By early 1952 he had already decided to run for re-election when national leaders began to press him to run for President. Although he turned them down, the party nominated him on the third ballot at the Democratic National Convention in August 1952. After losing the election to Eisenhower he continued to act as a spokesman for the Democratic Party. He was a frequent critic of the hearings led by Senator McCarthy; he spoke in favor of internationalism; he explained his philosophy of liberalism; and proposed a program of national action that later was incorporated into Kennedy’s presidential campaign and plan of action. He spoke throughout the country on issues like U.S. foreign policy, domestic economy and internal security. Chosen a second time (in 1956) to run for the Democrats as their presidential candidate, he was again defeated by Eisenhower. Once again, he turned to the practice of law, this time with a different firm. He concentrated on international legal problems of American businesses, and traveled widely during this time.

In 1957 Eisenhower appointed Stevenson as a consultant to the U.S. Secretary of State in preparation for a NATO meeting. After Kennedy was elected president, Stevenson was appointed as a permanent representative to the U.N. This appointment was renewed by Johnson after Kennedy’s death, and Stevenson remained active in the U.N. until his own death in 1965.

Stevenson married Ellen Borden, a wealthy Chicago socialite. They had three sons: Adlai E. Stevenson III (1930-); Borden Stevenson (1932-); and John Fell Stevenson (1936-). The couple divorced in 1949.

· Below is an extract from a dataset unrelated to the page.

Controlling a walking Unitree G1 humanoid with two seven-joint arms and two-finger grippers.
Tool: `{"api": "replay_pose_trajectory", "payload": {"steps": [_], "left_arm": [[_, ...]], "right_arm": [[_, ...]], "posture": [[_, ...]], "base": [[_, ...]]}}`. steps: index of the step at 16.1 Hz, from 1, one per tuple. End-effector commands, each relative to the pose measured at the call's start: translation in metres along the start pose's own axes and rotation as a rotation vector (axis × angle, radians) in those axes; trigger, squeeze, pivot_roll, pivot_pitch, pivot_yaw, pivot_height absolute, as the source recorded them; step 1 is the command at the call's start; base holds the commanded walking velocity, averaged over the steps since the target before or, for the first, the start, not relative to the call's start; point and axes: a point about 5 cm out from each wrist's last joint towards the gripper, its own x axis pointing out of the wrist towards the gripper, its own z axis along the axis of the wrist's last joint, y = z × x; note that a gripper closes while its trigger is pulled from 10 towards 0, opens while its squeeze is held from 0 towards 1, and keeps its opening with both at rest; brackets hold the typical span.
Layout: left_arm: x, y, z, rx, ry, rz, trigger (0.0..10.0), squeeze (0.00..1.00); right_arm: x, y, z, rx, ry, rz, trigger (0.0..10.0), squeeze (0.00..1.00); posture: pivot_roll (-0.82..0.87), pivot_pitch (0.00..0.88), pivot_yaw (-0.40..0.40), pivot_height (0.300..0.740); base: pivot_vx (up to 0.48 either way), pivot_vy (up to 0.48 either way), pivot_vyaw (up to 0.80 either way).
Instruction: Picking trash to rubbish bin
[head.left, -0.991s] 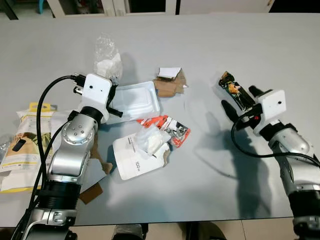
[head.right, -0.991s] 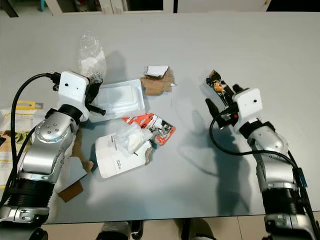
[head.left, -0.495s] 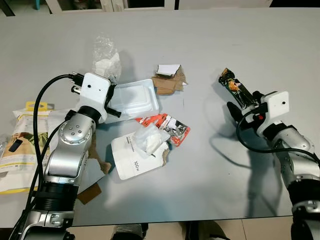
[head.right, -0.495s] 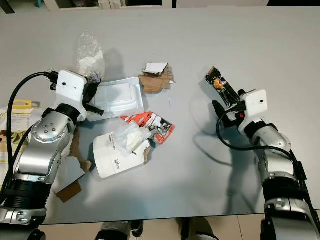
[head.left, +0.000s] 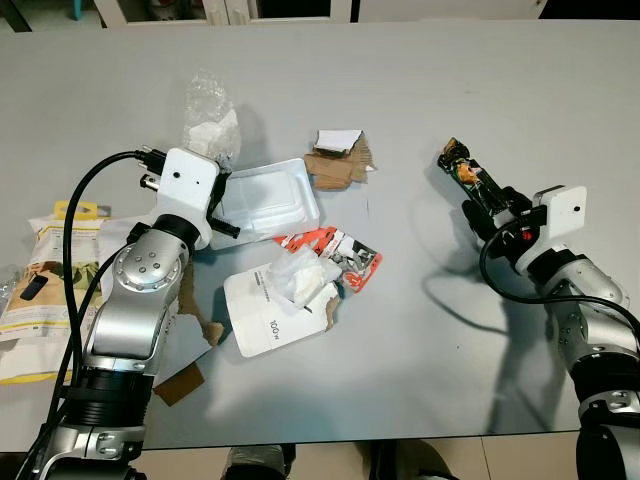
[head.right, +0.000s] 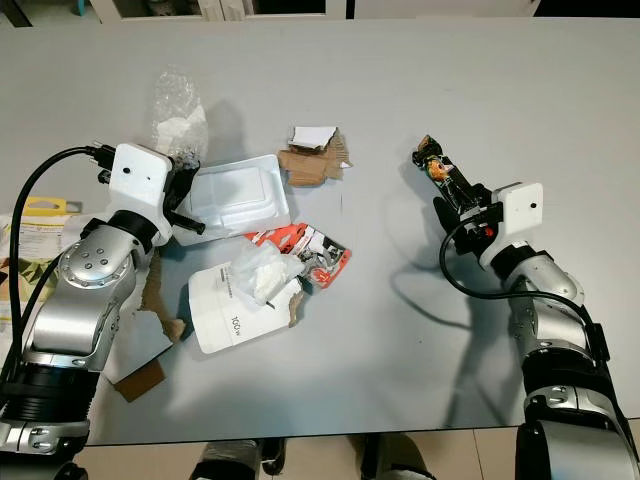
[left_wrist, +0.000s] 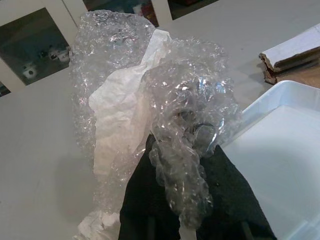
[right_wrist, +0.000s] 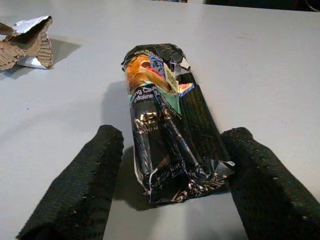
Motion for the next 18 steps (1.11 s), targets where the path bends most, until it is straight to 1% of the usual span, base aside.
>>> {"api": "replay_pose_trajectory", "payload": {"steps": [1, 7, 11, 12, 15, 18], "left_arm": [[-0.003, 0.001, 0.000, 0.015, 0.008, -0.006, 10.0, 0.00], [-0.004, 0.000, 0.000, 0.015, 0.010, -0.006, 10.0, 0.00], [-0.004, -0.001, 0.000, 0.013, 0.009, -0.005, 10.0, 0.00], [-0.004, -0.001, 0.000, 0.013, 0.009, -0.005, 10.0, 0.00], [-0.004, -0.002, 0.000, 0.012, 0.009, -0.008, 10.0, 0.00], [-0.003, -0.003, 0.000, 0.013, 0.008, -0.010, 10.0, 0.00]], "right_arm": [[-0.013, 0.014, -0.041, 0.077, 0.159, 0.032, 0.0, 0.00], [-0.011, 0.015, -0.040, 0.062, 0.142, 0.023, 0.0, 0.00], [0.001, 0.033, -0.026, 0.047, 0.035, 0.072, 0.0, 0.00], [0.001, 0.035, -0.025, 0.048, 0.027, 0.078, 0.0, 0.00], [0.003, 0.048, -0.019, 0.057, -0.023, 0.115, 0.0, 0.00], [0.000, 0.059, -0.010, 0.059, -0.065, 0.140, 0.0, 0.00]], "posture": [[0.41, 0.320, 0.036, 0.740], [0.41, 0.321, 0.035, 0.740], [0.40, 0.320, 0.034, 0.740], [0.40, 0.320, 0.033, 0.740], [0.40, 0.319, 0.032, 0.740], [0.39, 0.315, 0.033, 0.740]], "base": [[0.000, 0.000, 0.00], [0.000, 0.000, 0.00], [0.000, 0.000, 0.00], [0.000, 0.000, 0.00], [0.000, 0.000, 0.00], [0.000, 0.000, 0.00]]}}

Stevenson wrote several books and many articles for periodicals. A compilation of his major campaign speeches in 1952 has also been published. He was the first chairman of the civil right committee of the Chicago Bar Association. He also served as director or trustee of many charitable and educational organizations, including Hull House, the Illinois Children’s Home and Aid Society, and the Chicago Council on Foreign Relations. Stevenson was a member of the American, Illinois and New York bar associations. He was given the Distinguished Civilian Service Award of the U. S. Navy in 1945; he also received many honorary degrees during his career. In July 1965 Stevenson went to Europe for a meeting of the U. N. Economic and Social Council. He then went to London, intending to make some private visits. He died in London, England, of a heart attack on July 14, 1965.

Extent

170 Linear Feet (152 archival boxes, 28 oversize bound volumes, 2 full-size card-file cabinets, 6 two-drawer card-file cabinets, 5 folders of oversize manuscripts)

Language of Materials

English

Scope and Content

The Adlai E. Stevenson Papers, 1880-1965, consist of 170 cubic feet of campaign materials, county records, card indexes, lists, financial statements, correspondence, voting records, speeches, advertising, minutes, news releases, memoranda, magazine articles, newspaper clippings, legislative bills, resolutions, genealogical records, blueprints, maps, reports, vouchers, scrapbooks, and postcards documenting Stevenson’s career as governor of Illinois. The bulk of the material dates from 1948 to 1952. Other aspects of Stevenson’s career are documented in the Stevenson Papers housed at the Seeley G. Mudd Library, Princeton University.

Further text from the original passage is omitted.